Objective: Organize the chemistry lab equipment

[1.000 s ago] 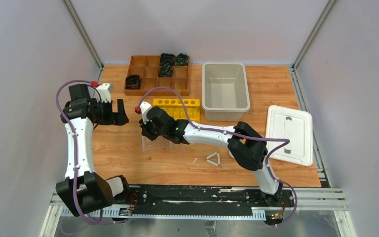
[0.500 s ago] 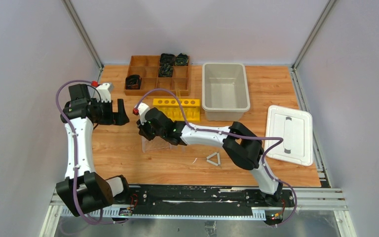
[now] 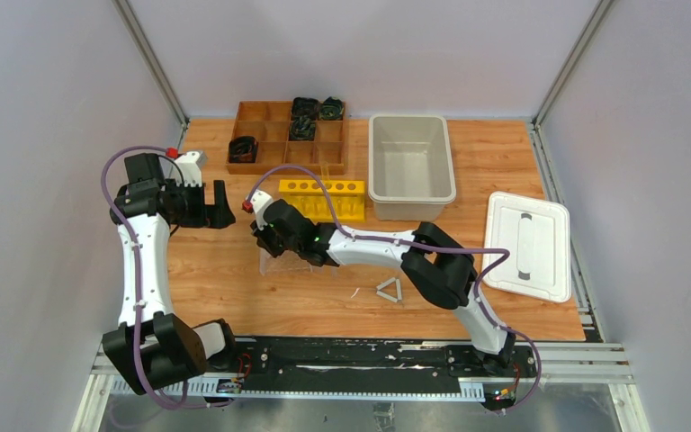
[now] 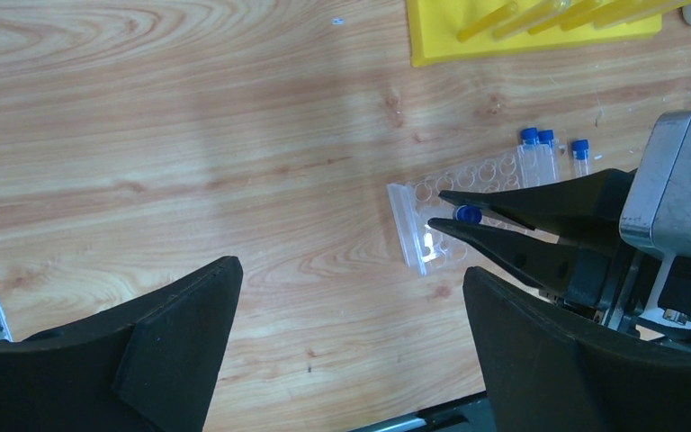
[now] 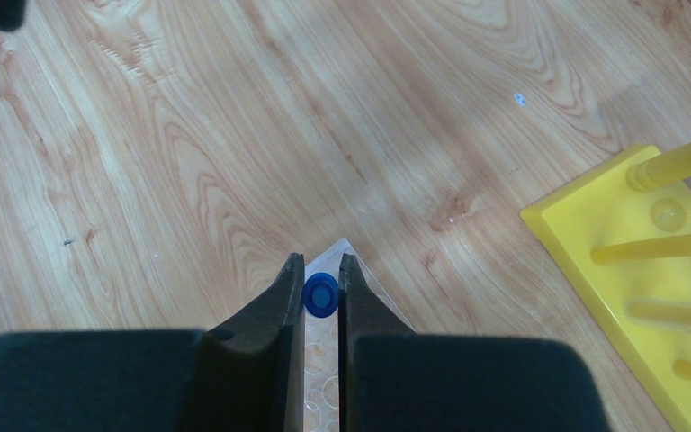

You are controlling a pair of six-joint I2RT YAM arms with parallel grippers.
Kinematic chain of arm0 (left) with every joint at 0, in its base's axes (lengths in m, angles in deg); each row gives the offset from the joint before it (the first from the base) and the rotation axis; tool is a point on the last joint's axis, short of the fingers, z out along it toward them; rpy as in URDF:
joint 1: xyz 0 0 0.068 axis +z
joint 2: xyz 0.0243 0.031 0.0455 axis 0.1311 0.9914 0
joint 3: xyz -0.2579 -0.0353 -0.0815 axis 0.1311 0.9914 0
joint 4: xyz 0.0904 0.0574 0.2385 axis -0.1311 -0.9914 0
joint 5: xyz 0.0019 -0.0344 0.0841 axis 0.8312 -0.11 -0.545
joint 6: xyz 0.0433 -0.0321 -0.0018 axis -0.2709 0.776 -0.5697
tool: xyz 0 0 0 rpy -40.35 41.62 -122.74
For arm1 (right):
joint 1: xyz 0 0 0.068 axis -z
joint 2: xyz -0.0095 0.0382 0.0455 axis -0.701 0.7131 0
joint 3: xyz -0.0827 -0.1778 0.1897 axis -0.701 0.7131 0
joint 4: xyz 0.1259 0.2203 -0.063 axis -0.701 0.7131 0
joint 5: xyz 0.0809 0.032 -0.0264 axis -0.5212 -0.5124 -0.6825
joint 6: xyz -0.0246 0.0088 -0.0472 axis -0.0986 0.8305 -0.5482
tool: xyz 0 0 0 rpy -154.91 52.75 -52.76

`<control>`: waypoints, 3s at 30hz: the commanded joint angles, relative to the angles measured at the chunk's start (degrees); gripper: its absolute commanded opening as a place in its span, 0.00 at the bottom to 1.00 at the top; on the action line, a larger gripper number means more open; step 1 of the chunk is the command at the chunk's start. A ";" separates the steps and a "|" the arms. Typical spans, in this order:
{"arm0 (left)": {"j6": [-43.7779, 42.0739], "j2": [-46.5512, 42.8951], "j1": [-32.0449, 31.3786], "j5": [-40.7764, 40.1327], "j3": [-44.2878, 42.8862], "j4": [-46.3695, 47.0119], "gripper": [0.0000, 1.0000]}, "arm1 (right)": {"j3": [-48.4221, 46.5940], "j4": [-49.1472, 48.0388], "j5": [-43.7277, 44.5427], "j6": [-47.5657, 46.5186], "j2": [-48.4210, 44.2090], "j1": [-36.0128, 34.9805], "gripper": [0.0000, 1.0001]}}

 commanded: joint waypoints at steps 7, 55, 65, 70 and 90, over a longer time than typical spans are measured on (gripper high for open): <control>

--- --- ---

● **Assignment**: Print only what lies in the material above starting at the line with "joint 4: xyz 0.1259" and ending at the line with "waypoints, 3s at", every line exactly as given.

● **Final answer**:
joint 4: xyz 0.1259 0.2203 -0.063 axis -0.701 0.7131 0
joint 5: xyz 0.0809 0.032 -0.0264 axis -0.5212 -0.5124 -0.6825
joint 6: xyz -0.0246 0.0088 -0.0472 axis -0.0986 0.8305 -0.5482
tool: xyz 0 0 0 rpy -154.91 52.75 -52.76

`<control>`: waypoints, 3s at 30hz: the commanded joint angles, relative to the angles measured at the chunk's start (degrees); gripper: its absolute commanded opening as a place in its span, 0.00 at the bottom to 1.00 at the top; on the action line, a larger gripper number means more open; step 1 of the chunk is the command at the chunk's start. A ";" separates the steps and a "|" the arms. Typical spans, in this order:

This completes the requested output.